BACKGROUND: Ershiyiwei Lvronghao Concentrated Pills (ESYWLRHW) is the concentrated pill developed and prepared based on the classical prescription in Xizang: Ershiwuwei Lvronghao Pills (ESWWLRHW). However, its effect on nonalcoholic fatty liver disease (NAFLD) remains unclear. The aim of this study is to clarify the therapeutic effect and mechanism of ESYWLRHW on NAFLD. METHODS: High-Performance Liquid Chromatography-Quadrupole Time of Flight-Mass Spectrometry/Mass Spectrometry (HPLC-Q-TOF-MS/MS) was used to analyze the components of ESYWLRHW. The NAFLD model was established by feeding Sprague-Dawley (SD) rats with high-fat diet (HFD) for ten consecutive weeks, and different doses of ESYWLRHW and positive drugs were given for intervention treatment in the last 6 weeks. The pathological and molecular changes of rats in each group were determined after the whole experimental procedure with pathological sections and ELISA experiments, and the metabolomics, proteomics and transcriptomics were used to investigate the possible mechanism.

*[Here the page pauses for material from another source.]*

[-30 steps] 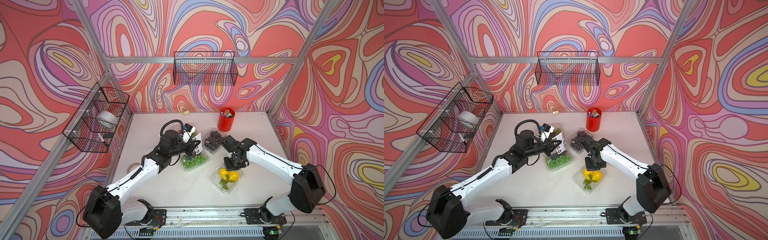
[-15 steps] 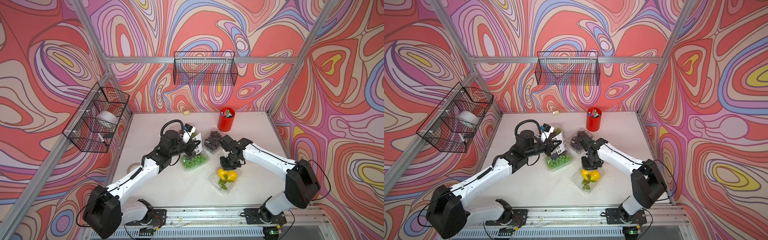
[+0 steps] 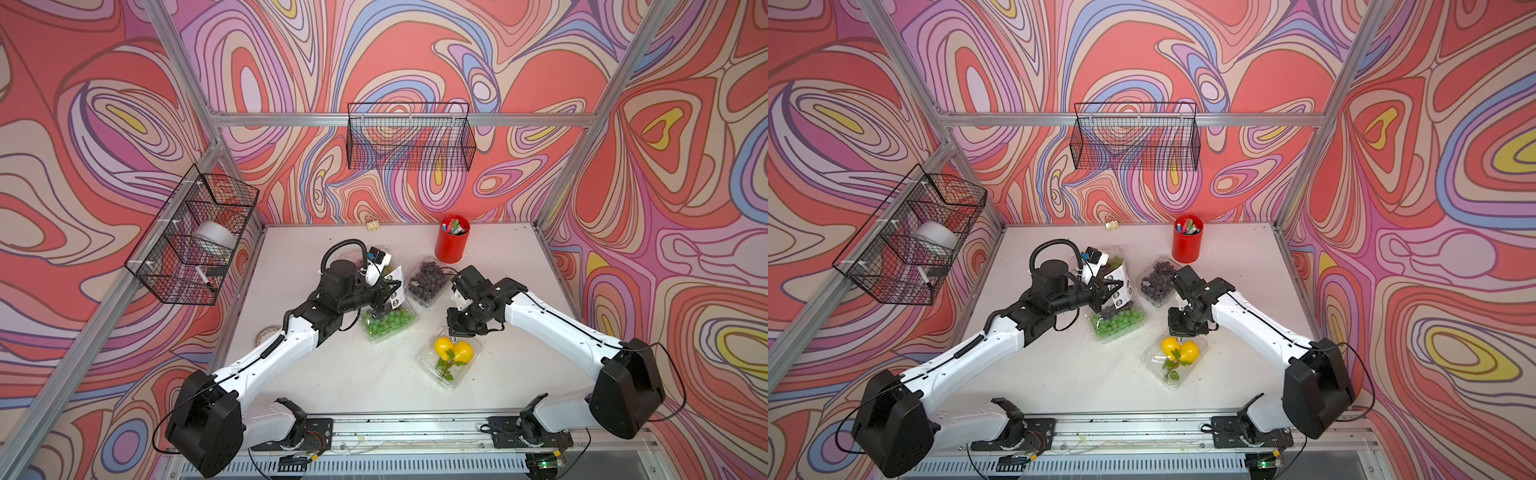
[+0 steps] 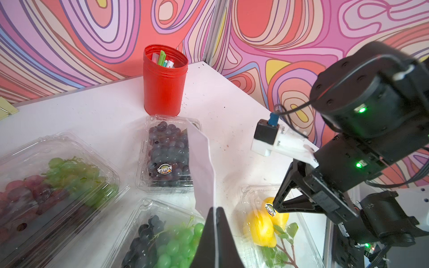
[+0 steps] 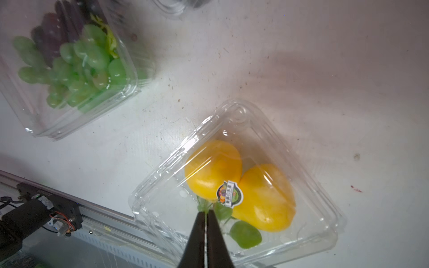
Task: Label fruit boxes
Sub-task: Stick the label on the fruit box.
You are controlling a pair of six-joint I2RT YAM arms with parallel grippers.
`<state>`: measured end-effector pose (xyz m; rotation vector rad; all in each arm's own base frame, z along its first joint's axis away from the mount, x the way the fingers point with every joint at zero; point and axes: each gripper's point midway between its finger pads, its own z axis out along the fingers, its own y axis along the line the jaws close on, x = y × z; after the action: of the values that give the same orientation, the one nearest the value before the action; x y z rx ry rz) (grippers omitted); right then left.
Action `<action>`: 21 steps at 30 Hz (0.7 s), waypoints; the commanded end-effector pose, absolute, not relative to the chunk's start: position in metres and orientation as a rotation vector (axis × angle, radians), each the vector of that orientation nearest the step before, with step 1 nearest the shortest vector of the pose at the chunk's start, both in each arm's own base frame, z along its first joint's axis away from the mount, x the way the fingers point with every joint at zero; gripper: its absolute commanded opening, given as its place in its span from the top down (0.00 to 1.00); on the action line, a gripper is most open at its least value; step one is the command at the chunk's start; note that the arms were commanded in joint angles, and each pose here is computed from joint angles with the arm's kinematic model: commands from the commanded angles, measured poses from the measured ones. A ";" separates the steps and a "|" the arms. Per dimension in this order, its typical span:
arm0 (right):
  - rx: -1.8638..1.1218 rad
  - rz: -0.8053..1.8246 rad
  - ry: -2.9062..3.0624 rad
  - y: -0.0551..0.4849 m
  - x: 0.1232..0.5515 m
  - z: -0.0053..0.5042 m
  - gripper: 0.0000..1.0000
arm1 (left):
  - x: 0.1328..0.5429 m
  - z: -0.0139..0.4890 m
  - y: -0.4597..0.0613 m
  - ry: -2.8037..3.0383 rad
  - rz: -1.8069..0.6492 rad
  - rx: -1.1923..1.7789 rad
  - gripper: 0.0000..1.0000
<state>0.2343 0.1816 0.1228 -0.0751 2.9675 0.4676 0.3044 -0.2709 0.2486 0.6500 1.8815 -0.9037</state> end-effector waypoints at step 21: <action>-0.053 0.470 2.953 0.179 0.239 0.104 0.97 | 0.296 0.255 -0.273 1.853 -0.931 0.678 1.00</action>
<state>0.2304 0.1774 0.0887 -0.0426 3.0269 0.4481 0.3038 -0.2713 0.2490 0.6529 1.8798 -0.9071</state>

RESULTS: In this study, 206 compounds of ESYWLRHW were identified. In vivo experiments, ESYWLRHW administration significantly ameliorated the pathological manifestations in NAFLD model rats, including attenuating the abnormal body weight gain, reducing the accumulation of hepatic and peripheral fat, and improving dyslipidemia, liver function, and systemic inflammatory response. Metabolomic analysis further revealed that ESYWLRHW treatment upregulated the levels of specific metabolites, such as 12-keto-leukotriene B4 (12-keto-LTB4), 20-COOH-LTB4, glycocholate (GCA), and dehydroepiandrosterone sulfate (DHEAS). Integrated multi-omics analysis and subsequent verification indicated that the therapeutic effects of ESYWLRHW might be mediated by modulating the expression of Peroxisome Proliferator-Activated Receptors (PPARs), which in turn regulated downstream signaling pathways including nuclear factor erythroid 2-related factor 2 (Nrf2) and the Nuclear Factor-kappa B (NF-κB)/NOD-like receptor family, pyrin domain-containing 3 (NLRP3)/Caspase-1 axis. CONCLUSION: In summary, ESYWLRHW can regulate the three metabolic pathways: arachidonic acid metabolism, primary bile acid biosynthesis and steroid hormone biosynthesis, and improve oxidative stress and inflammation in NAFLD rats by regulating the expression of PPARs protein, and ultimately alleviate NAFLD.